Some even call bugs "buggies". I wouldn't mind being a phibbie


----------



## Keefur (Mar 31, 2019)

How many scalies are there?  Too many.


----------



## Limedragon27 (Mar 31, 2019)

MadKiyo said:


> Fox is everyone's main in Melee just as foxes are the most common in the fandom. Coincidence ??

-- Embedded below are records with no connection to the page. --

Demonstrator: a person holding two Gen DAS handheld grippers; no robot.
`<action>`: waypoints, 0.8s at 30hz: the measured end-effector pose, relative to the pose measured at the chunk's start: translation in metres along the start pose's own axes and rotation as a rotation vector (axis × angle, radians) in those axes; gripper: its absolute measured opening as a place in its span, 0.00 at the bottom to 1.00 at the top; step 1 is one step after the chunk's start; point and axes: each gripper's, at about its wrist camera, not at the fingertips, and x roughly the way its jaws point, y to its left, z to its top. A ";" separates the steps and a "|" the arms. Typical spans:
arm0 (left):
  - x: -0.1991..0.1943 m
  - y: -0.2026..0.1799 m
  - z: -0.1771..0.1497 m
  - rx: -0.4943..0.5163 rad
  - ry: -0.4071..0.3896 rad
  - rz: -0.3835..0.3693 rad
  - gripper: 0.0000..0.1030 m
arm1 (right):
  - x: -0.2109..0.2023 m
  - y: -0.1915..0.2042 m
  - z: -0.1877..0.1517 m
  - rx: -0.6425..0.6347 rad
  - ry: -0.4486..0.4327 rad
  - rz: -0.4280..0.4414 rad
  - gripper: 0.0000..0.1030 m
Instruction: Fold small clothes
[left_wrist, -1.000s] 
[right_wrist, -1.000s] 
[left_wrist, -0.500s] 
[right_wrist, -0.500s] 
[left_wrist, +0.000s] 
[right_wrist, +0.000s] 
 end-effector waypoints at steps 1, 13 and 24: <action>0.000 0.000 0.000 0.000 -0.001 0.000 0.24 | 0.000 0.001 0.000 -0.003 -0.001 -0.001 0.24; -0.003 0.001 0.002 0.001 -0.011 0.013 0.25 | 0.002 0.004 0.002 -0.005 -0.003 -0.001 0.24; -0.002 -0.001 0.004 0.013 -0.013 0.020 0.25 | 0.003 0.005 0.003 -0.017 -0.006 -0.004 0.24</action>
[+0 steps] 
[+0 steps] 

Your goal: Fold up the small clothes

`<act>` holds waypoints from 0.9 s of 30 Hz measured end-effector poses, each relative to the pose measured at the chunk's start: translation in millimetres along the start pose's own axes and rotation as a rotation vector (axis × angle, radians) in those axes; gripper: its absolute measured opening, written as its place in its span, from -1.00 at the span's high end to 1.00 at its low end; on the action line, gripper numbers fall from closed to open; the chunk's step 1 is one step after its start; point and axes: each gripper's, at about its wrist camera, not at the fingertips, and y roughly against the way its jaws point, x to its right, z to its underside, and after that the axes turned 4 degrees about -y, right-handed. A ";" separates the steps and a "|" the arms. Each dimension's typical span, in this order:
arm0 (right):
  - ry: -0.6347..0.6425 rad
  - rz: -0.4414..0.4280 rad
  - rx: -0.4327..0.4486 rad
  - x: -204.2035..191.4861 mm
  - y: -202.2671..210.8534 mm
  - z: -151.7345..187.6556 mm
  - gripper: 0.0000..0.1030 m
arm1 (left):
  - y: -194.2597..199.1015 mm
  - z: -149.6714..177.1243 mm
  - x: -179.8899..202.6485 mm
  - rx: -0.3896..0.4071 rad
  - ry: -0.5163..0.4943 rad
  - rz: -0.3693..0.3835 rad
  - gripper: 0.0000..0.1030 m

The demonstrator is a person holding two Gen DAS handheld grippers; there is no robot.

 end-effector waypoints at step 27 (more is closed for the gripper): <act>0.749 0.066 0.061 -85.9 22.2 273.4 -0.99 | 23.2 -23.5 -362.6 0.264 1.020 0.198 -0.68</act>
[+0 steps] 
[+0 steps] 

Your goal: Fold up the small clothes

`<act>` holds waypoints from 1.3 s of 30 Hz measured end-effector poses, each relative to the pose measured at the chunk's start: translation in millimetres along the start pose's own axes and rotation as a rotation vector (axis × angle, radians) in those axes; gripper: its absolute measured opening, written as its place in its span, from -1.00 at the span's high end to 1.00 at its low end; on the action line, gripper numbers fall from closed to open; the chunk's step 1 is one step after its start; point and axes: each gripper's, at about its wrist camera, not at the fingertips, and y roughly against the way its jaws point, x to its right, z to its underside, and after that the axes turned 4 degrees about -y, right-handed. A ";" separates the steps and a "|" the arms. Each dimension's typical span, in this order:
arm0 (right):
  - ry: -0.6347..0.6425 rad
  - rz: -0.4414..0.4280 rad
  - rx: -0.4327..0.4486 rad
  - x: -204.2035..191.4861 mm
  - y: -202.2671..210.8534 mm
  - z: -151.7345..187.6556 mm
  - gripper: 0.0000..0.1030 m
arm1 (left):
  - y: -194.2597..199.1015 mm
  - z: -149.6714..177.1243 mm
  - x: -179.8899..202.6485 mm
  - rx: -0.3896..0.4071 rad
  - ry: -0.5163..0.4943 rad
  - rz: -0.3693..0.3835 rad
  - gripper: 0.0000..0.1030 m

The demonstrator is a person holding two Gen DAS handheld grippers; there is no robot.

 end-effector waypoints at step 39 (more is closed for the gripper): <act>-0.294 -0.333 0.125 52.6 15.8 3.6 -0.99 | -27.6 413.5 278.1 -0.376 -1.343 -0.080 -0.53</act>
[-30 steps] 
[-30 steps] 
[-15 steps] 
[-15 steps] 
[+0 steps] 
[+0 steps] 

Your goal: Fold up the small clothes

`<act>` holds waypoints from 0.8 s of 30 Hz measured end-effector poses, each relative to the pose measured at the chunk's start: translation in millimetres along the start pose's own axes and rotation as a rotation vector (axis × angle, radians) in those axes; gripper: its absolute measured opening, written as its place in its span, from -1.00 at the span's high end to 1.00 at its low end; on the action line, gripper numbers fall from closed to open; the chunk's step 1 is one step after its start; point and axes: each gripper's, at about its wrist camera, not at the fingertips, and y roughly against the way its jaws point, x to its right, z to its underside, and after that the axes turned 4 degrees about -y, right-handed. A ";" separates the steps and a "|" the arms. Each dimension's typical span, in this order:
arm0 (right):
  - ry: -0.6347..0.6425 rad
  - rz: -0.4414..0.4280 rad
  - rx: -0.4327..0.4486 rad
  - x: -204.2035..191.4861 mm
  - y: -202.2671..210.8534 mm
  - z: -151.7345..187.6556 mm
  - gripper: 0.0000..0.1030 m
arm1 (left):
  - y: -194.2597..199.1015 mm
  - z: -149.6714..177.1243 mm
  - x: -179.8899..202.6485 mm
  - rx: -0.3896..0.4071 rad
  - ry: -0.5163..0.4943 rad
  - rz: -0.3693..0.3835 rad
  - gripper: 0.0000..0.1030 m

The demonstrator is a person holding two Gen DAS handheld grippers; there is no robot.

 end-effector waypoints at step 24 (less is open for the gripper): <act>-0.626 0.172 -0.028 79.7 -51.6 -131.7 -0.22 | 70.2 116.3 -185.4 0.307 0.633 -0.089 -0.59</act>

Lol, my main on all the smash games is Yoshi.


----------



## Limedragon27 (Mar 31, 2019)

Keefur said:


> How many scalies are there?  Too many.



There's never enough scalies.


----------



## Universe (Mar 31, 2019)

Me I’m a scalie


----------



## Faexie (Apr 2, 2019)

The most common dragons in the fandom are angel dragons, and these ones don't have scales 

I don't think the poll will be that accurate, since scalies will be more attracted to threads about scalies in the first place


----------



## CrookedCroc (Apr 2, 2019)

We want the furries to think we're the minority when in reality we control the fandom behind the scenes  



 

Just kidding!!
Or am i?


----------



## Zehlua (Apr 3, 2019)

Do seahorse birds count as scalies?


----------



## Deleted member 82554 (Apr 3, 2019)

About this many.


----------



## Asher Grey (Apr 3, 2019)

At least 7


----------



## FluffyShutterbug (Apr 10, 2019)

I was actually a scalie before I was a furry.


----------



## Noctima (Apr 11, 2019)

I am nothing against scalie, I have it even! But I always prefer them for furry ^^.


----------